Bei der Einschätzung der erfinderischen Tätigkeit, könnte die Aufgabe des „Göffels“ nun darin gesehen werden, eine herkömmliche Gabel nach der ersten Druckschrift derart weiterzubilden, dass diese gleichermaßen zum Löffeln geeignet ist. Da man aus der zweiten Druckschrift weiß, dass ein Löffelabschnitt – Überraschung! – ein Löffeln ermöglicht, könnte man unterstellen, dass die Anbringung eines Löffelabschnitts an einer herkömmlichen Gabel für den Fachmann naheliegend war und die Erfindung somit nicht auf einer erfinderischen Tätigkeit beruht. Dem könnte jedoch auch entgegengehalten werden, dass im gesamten Stand der Technik kein Besteck bekannt ist, das Funktionsabschnitte an beiden Enden eines Griffes aufweist, weshalb es für den Fachmann gerade nicht naheliegend sein kann, den Löffelabschnitt an dem dem Gabelabschnitt abgewandten Ende des Griffes vorzusehen.

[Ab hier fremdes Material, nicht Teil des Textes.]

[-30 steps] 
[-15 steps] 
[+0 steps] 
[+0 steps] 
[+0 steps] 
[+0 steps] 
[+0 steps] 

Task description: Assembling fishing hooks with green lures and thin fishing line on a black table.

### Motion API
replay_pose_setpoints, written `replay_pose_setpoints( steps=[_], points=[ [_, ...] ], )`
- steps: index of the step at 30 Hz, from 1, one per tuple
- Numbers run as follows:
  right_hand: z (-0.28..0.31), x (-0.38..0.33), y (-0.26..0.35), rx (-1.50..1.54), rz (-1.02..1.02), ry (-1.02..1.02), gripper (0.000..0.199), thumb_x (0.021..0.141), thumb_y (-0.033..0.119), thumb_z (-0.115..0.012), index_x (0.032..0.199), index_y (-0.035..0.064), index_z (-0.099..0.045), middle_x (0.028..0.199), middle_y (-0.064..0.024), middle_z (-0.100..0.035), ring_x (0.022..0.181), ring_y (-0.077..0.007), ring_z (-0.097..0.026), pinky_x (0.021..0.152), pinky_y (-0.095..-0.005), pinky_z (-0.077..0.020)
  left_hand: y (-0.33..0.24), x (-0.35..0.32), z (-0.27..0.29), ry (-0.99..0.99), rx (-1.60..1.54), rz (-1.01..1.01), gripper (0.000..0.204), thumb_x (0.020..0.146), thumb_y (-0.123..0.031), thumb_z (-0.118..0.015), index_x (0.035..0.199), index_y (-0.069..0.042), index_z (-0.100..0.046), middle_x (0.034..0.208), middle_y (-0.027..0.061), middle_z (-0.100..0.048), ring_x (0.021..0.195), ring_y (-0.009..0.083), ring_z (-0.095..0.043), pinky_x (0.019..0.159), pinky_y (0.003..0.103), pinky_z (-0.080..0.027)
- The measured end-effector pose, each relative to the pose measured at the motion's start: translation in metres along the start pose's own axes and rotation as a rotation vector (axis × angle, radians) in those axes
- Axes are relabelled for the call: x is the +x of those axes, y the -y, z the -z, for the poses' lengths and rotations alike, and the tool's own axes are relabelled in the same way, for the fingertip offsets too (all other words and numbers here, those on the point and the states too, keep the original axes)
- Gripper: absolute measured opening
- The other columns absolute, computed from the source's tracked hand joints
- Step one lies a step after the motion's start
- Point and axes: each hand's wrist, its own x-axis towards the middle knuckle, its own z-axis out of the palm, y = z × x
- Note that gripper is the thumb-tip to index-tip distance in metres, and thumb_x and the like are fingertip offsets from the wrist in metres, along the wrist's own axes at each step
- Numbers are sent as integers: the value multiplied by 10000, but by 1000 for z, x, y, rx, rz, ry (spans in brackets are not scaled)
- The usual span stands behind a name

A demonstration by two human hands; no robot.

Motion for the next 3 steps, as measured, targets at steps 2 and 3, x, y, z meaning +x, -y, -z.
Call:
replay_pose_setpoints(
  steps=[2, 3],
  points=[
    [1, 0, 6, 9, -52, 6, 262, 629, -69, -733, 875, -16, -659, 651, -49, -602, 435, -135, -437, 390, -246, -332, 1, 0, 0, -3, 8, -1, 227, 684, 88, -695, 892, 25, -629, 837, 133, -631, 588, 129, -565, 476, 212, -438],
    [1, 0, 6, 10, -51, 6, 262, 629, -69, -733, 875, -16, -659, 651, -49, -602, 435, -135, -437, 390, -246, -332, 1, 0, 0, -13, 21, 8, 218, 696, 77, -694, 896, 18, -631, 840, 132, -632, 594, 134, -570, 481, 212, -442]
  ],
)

Die Beurteilung, ob eine Erfindung auf einer erfinderischen Tätigkeit beruht oder eben nicht, ist also vielmehr ein Akt wertender Entscheidung als eine relativ einfache Beweisführung wie bei der Beurteilung der Neuheit. Somit wird die Entscheidung über die Patentfähigkeit des „Göffels“ oder ähnlicher Erfindungen – wie in den meisten Fällen – von der Beurteilung der erfinderischen Tätigkeit abhängig sein.
Erfindungstypen
Abschließend sollen noch zwei spezielle Erfindungstypen genannt sein, die bei der Einschätzung der Patentwürdigkeit von derartigen Erfindungen eine wesentliche Rolle spielen, nämlich die Aggregation einerseits und die Kombination andererseits. Bei einer Aggregation sind die beiden bekannten Elemente im Wesentlichen aneinandergereiht bzw. addiert. Die Wirkungen beider Elemente entfalten sich dabei unabhängig voneinander, ohne dass eine Wechselwirkung festzustellen ist. Bei einer Kombination hingegen entfalten die Wirkungen beider Element in der Regel einen kombinatorischen oder synergetischen Effekt, der im Idealfall zu einem unerwartet vorteilhaften Ergebnis führt. Mithin sind die Chancen auf eine Patenterteilung bei einer Kombination regelmäßig größer als bei einer Aggregation.
Die Einschätzung, ob der beispielhafte „Göffel“ patentwürdig ist oder nicht, sei an dieser Stelle dem Leser überlassen, der die präsentierte Patentrechtssuppe somit ausnahmsweise selbst „ausgöffeln“ muss.